**Directions for this task:**
Whenever the word "camera" turns up in a line below, that line should be copied.

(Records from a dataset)
*** Block opens ***
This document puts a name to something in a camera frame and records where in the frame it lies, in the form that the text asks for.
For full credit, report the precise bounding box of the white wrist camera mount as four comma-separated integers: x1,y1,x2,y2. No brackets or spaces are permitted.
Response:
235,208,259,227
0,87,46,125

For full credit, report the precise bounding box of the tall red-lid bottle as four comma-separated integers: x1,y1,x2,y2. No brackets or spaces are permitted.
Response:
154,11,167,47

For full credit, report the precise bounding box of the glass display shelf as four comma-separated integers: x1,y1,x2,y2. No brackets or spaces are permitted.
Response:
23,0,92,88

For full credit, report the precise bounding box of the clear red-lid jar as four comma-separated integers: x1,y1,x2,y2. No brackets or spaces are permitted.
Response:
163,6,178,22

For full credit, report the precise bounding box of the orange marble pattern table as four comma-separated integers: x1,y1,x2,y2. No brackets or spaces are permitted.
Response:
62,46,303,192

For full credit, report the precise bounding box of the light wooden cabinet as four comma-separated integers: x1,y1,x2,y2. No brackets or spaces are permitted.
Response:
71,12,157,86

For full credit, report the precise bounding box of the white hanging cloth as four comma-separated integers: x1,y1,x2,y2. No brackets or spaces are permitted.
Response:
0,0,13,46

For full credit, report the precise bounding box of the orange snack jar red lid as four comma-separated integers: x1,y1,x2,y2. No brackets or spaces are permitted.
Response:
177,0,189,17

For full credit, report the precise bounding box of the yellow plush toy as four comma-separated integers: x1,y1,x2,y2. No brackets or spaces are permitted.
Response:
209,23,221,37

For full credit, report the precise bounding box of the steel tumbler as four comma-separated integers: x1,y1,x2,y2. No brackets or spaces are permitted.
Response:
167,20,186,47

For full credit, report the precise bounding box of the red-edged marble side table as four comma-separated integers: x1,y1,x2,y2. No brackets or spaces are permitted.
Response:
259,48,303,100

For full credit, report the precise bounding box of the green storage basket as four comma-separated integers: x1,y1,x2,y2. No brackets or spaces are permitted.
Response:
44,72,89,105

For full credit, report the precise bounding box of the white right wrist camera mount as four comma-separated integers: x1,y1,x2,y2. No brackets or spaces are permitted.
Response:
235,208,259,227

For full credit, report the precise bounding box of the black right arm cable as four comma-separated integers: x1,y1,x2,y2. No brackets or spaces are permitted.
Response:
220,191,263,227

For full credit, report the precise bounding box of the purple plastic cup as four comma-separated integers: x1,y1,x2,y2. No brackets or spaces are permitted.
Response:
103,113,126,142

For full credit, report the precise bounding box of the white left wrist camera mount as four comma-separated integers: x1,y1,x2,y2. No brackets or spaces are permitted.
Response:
*** Block closes ***
**Task response:**
This document puts a name to something in a camera frame and records where in the frame it lies, in the form that the text asks for.
For full credit, report the precise bounding box of the white wrist camera mount as four comma-separated integers: x1,y1,x2,y2. No brackets or spaces are permitted.
For full credit, report the precise bounding box of the white right wrist camera mount as four comma-separated integers: x1,y1,x2,y2. No brackets or spaces are permitted.
For full credit, report the precise bounding box of the white left wrist camera mount as four comma-separated integers: x1,y1,x2,y2. No brackets or spaces are permitted.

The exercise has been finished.